Dataset items:

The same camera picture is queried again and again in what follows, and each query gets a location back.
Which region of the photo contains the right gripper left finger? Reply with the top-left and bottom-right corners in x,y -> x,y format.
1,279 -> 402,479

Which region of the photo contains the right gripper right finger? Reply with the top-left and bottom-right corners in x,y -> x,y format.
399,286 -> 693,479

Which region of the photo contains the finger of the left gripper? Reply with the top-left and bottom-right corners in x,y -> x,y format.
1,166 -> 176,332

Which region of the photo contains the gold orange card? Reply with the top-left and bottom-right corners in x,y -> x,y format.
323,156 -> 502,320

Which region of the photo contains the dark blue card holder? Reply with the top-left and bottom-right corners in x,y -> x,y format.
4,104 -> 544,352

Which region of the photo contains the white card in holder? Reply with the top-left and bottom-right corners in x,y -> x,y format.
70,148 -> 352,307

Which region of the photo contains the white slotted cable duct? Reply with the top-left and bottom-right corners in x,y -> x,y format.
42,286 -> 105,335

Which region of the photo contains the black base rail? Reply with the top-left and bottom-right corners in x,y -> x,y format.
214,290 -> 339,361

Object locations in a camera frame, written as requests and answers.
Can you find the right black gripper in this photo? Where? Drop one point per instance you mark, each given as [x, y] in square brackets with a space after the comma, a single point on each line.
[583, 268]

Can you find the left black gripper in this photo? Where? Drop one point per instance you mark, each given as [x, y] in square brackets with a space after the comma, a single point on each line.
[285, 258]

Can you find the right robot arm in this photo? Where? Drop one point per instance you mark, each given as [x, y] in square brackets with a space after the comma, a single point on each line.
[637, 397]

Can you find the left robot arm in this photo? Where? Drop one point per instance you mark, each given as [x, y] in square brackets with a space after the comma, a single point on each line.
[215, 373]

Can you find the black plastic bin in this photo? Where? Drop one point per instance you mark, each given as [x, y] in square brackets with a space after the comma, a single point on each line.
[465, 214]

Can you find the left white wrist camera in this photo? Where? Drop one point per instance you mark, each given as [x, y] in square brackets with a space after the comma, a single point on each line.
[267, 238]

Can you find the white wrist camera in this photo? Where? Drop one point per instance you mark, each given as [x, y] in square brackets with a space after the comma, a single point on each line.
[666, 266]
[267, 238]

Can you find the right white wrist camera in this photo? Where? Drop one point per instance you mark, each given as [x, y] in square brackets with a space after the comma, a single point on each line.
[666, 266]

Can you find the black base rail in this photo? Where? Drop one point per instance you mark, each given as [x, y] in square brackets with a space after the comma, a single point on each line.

# [What to do]
All of the entries above should be output exactly as they are.

# [Reply]
The same camera picture is queried again and again in what follows, and each query gets a location back.
Which region of the photo contains the right gripper left finger? Reply with the top-left and bottom-right corners in x,y -> x,y format.
1,279 -> 402,479

Which region of the photo contains the right gripper right finger? Reply with the top-left and bottom-right corners in x,y -> x,y format.
399,286 -> 693,479

Which region of the photo contains the finger of the left gripper? Reply with the top-left and bottom-right corners in x,y -> x,y format.
1,166 -> 176,332

Which region of the photo contains the gold orange card? Reply with the top-left and bottom-right corners in x,y -> x,y format.
323,156 -> 502,320

Which region of the photo contains the dark blue card holder? Reply with the top-left and bottom-right corners in x,y -> x,y format.
4,104 -> 544,352

Which region of the photo contains the white card in holder? Reply with the top-left and bottom-right corners in x,y -> x,y format.
70,148 -> 352,307

Which region of the photo contains the white slotted cable duct? Reply with the top-left and bottom-right corners in x,y -> x,y format.
42,286 -> 105,335

Which region of the photo contains the black base rail? Reply with the top-left and bottom-right corners in x,y -> x,y format.
214,290 -> 339,361

Object locations in a camera frame, written as requests and answers.
Can you find the right black gripper in this photo? Where? Drop one point per instance you mark, each given as [x, y] in square brackets with a space after the comma, a single point on each line.
[583, 268]

Can you find the left black gripper in this photo? Where? Drop one point per instance you mark, each given as [x, y] in square brackets with a space after the comma, a single point on each line.
[285, 258]

Can you find the right robot arm in this photo? Where? Drop one point per instance you mark, each given as [x, y] in square brackets with a space after the comma, a single point on each line.
[637, 397]

Can you find the left robot arm in this photo? Where? Drop one point per instance you mark, each given as [x, y] in square brackets with a space after the comma, a single point on each line.
[215, 373]

Can you find the black plastic bin in this photo? Where? Drop one point per instance you mark, each given as [x, y] in square brackets with a space after the comma, a single point on each line.
[465, 214]

Can you find the left white wrist camera in this photo? Where? Drop one point per instance you mark, each given as [x, y] in square brackets with a space after the comma, a single point on each line.
[267, 238]

Can you find the white wrist camera in this photo? Where? Drop one point per instance you mark, each given as [x, y] in square brackets with a space after the comma, a single point on each line.
[666, 266]
[267, 238]

Can you find the right white wrist camera in this photo? Where? Drop one point per instance you mark, each given as [x, y] in square brackets with a space after the comma, a single point on each line.
[666, 266]

Can you find the black base rail in this photo? Where? Drop one point per instance you mark, each given as [x, y] in square brackets with a space after the comma, a single point on each line.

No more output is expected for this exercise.